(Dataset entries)
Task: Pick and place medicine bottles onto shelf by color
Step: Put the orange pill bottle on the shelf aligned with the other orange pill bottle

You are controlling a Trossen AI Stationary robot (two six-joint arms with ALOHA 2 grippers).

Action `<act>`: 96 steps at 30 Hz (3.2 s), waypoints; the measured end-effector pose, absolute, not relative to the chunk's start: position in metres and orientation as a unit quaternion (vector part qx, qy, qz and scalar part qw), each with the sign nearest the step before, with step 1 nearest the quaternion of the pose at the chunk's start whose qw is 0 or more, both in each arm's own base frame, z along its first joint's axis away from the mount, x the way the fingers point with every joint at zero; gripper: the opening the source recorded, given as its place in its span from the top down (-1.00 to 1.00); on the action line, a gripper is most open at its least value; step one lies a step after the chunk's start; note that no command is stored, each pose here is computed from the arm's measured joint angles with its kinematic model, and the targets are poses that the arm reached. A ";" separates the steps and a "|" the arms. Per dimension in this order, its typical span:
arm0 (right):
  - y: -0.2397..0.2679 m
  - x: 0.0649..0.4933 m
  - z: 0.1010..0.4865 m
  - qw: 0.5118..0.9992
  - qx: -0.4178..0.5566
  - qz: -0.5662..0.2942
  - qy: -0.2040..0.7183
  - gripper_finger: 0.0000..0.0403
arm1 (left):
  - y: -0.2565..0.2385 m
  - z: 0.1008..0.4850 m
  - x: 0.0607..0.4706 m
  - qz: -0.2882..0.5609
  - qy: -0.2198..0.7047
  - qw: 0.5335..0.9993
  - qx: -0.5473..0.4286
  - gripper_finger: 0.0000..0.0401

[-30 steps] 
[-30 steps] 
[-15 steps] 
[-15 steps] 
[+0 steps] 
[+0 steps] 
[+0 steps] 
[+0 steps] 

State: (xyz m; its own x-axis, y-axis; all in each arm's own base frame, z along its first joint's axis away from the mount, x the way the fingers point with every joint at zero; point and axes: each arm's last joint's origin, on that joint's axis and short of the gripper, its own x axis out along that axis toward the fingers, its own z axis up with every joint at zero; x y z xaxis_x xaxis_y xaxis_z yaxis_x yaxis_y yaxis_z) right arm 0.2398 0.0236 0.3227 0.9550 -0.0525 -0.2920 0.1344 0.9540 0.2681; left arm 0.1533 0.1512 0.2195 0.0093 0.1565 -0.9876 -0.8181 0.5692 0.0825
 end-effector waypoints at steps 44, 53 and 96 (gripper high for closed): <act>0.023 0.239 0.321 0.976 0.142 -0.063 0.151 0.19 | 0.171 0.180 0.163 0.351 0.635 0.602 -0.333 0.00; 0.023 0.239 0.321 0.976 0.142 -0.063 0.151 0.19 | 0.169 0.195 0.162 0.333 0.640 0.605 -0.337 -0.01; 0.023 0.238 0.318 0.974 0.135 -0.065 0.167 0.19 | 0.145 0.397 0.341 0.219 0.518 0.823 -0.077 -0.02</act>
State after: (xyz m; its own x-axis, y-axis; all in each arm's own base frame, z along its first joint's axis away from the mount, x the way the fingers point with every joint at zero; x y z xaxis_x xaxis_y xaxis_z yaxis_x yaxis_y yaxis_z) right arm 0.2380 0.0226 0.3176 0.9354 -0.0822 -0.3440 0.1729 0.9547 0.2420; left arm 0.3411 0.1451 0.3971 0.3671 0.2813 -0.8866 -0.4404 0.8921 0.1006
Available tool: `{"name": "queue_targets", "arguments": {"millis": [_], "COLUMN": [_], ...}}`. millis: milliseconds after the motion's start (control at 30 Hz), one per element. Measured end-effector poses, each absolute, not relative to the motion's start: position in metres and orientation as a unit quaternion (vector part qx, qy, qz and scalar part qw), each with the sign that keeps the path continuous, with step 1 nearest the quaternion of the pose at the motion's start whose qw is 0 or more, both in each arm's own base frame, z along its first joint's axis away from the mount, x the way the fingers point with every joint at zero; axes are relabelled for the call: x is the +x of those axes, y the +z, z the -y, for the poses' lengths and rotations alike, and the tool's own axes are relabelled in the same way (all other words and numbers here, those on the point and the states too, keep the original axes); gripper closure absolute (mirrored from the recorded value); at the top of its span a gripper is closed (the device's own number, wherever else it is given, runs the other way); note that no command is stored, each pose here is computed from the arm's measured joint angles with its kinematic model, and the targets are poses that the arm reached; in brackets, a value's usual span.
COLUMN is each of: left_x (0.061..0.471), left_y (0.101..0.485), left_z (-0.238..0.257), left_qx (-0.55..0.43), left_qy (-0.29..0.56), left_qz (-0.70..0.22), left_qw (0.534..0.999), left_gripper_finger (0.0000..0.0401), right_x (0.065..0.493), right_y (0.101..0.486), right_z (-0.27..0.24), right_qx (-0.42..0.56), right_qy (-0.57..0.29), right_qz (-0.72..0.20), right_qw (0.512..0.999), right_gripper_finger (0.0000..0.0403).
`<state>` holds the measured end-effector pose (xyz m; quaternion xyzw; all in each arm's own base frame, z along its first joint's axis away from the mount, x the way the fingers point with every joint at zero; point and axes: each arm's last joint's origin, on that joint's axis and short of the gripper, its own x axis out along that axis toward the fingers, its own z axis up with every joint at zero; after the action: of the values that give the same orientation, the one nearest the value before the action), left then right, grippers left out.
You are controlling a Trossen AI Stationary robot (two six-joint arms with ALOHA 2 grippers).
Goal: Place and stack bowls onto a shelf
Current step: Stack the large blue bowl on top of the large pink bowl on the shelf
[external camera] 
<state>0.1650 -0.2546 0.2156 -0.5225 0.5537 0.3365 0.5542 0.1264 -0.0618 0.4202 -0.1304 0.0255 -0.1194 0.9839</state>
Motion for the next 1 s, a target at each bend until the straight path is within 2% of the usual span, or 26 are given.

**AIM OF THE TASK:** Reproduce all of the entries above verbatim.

**RESULT OF THIS TASK:**
Task: Pick and place medicine bottles onto shelf by color
Step: Put the orange pill bottle on the shelf aligned with the other orange pill bottle

You are controlling a Trossen AI Stationary robot (two six-joint arms with ALOHA 2 grippers).

Action `<act>`: 96 steps at 30 Hz (3.2 s), waypoints; the measured end-effector pose, absolute, not relative to the chunk's start: position in metres and orientation as a unit quaternion (vector part qx, qy, qz and scalar part qw), each with the sign nearest the step before, with step 1 nearest the quaternion of the pose at the chunk's start whose qw is 0 or more, both in each arm's own base frame, z along its first joint's axis away from the mount, x the way the fingers point with every joint at zero; gripper: the opening the source recorded, given as its place in its span from the top down (-1.00 to 1.00); on the action line, a gripper is most open at its least value; step one lies a step after the chunk's start; note that no command is stored, each pose here is computed from the arm's measured joint angles with its kinematic model, and the targets are poses that the arm reached. A ";" separates the steps and a "|" the arms. Per dimension in this order, its typical span:
arm0 (right):
  - y: -0.2397..0.2679 m
  - x: 0.0649..0.4933 m
  - z: 0.1010..0.4865 m
  - qw: 0.5118..0.9992
  - qx: -0.4178..0.5566
  - qz: -0.5662..0.2942
  - qy: -0.2040..0.7183
  - gripper_finger: 0.0000..0.0403
arm1 (left):
  - y: -0.2565..0.2385 m
  - z: 0.1008..0.4850 m
  - x: 0.0607..0.4706 m
  - qz: -0.2882..0.5609
  - qy: -0.2198..0.7047
  - qw: 0.5335..0.9993
  - qx: -0.5473..0.4286
  - gripper_finger: 0.0000..0.0401

[-30 steps] 
[-30 steps] 
[-15 steps] 
[-15 steps] 
[+0 steps] 
[+0 steps] 
[+0 steps] 
[+0 steps] 

State: (xyz m; its own x-axis, y-axis; all in each arm's own base frame, z along its first joint's axis away from the mount, x the way the fingers point with every joint at zero; point and axes: each arm's last joint's origin, on that joint's axis and short of the gripper, its own x axis out along that axis toward the fingers, its own z axis up with every joint at zero; x y z xaxis_x xaxis_y xaxis_z yaxis_x yaxis_y yaxis_z) right arm 0.2398 0.0236 0.3227 0.9550 -0.0525 -0.2920 0.1344 0.9540 0.2681; left arm 0.1533 0.1512 0.2195 0.0093 0.1565 -0.9876 -0.8181 0.5692 0.0825
 end-effector waypoints at steps 44, 53 and 96 (gripper high for closed): <act>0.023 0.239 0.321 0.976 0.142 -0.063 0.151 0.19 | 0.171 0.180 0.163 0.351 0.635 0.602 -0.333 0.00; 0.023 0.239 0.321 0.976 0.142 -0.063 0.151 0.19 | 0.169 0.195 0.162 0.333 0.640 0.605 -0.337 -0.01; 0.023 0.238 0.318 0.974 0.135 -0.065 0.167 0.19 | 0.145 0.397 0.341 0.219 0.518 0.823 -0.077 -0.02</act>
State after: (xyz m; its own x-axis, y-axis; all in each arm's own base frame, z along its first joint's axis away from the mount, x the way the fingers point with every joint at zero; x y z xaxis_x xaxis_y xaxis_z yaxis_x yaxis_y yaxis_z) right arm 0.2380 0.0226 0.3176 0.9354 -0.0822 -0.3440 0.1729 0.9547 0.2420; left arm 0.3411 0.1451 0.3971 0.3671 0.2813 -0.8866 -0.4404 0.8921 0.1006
Available tool: `{"name": "queue_targets", "arguments": {"millis": [_], "COLUMN": [_], ...}}`. millis: milliseconds after the motion's start (control at 30 Hz), one per element. Measured end-effector poses, each absolute, not relative to the motion's start: position in metres and orientation as a unit quaternion (vector part qx, qy, qz and scalar part qw), each with the sign that keeps the path continuous, with step 1 nearest the quaternion of the pose at the motion's start whose qw is 0 or more, both in each arm's own base frame, z along its first joint's axis away from the mount, x the way the fingers point with every joint at zero; axes are relabelled for the call: x is the +x of those axes, y the +z, z the -y, for the poses' lengths and rotations alike, and the tool's own axes are relabelled in the same way (all other words and numbers here, those on the point and the states too, keep the original axes); gripper closure absolute (mirrored from the recorded value); at the top of its span a gripper is closed (the device's own number, wherever else it is given, runs the other way); note that no command is stored, each pose here is computed from the arm's measured joint angles with its kinematic model, and the targets are poses that the arm reached; in brackets, a value's usual span.
COLUMN is each of: left_x (0.061..0.471), left_y (0.101..0.485), left_z (-0.238..0.257), left_qx (-0.55..0.43), left_qy (-0.29..0.56), left_qz (-0.70..0.22), left_qw (0.534..0.999), left_gripper_finger (0.0000..0.0401), right_x (0.065..0.493), right_y (0.101..0.486), right_z (-0.27..0.24), right_qx (-0.42..0.56), right_qy (-0.57..0.29), right_qz (-0.72..0.20), right_qw (0.512..0.999), right_gripper_finger (0.0000..0.0403).
`<state>` holds the measured end-effector pose (xyz m; quaternion xyzw; all in each arm's own base frame, z along its first joint's axis away from the mount, x the way the fingers point with every joint at zero; point and axes: each arm's last joint's origin, on that joint's axis and short of the gripper, its own x axis out along that axis toward the fingers, its own z axis up with every joint at zero; after the action: of the values that give the same orientation, the one nearest the value before the action), left then right, grippers left out.
You are controlling a Trossen AI Stationary robot (two six-joint arms with ALOHA 2 grippers).
Goal: Place and stack bowls onto a shelf
Current step: Stack the large blue bowl on top of the large pink bowl on the shelf
[external camera] 
<state>0.1650 -0.2546 0.2156 -0.5225 0.5537 0.3365 0.5542 0.1264 -0.0618 0.4202 -0.1304 0.0255 -0.1194 0.9839</state>
Motion for the next 1 s, a target at each bend until the straight path is within 2% of the usual span, or 26 are given.

Fully answered, the exercise is complete.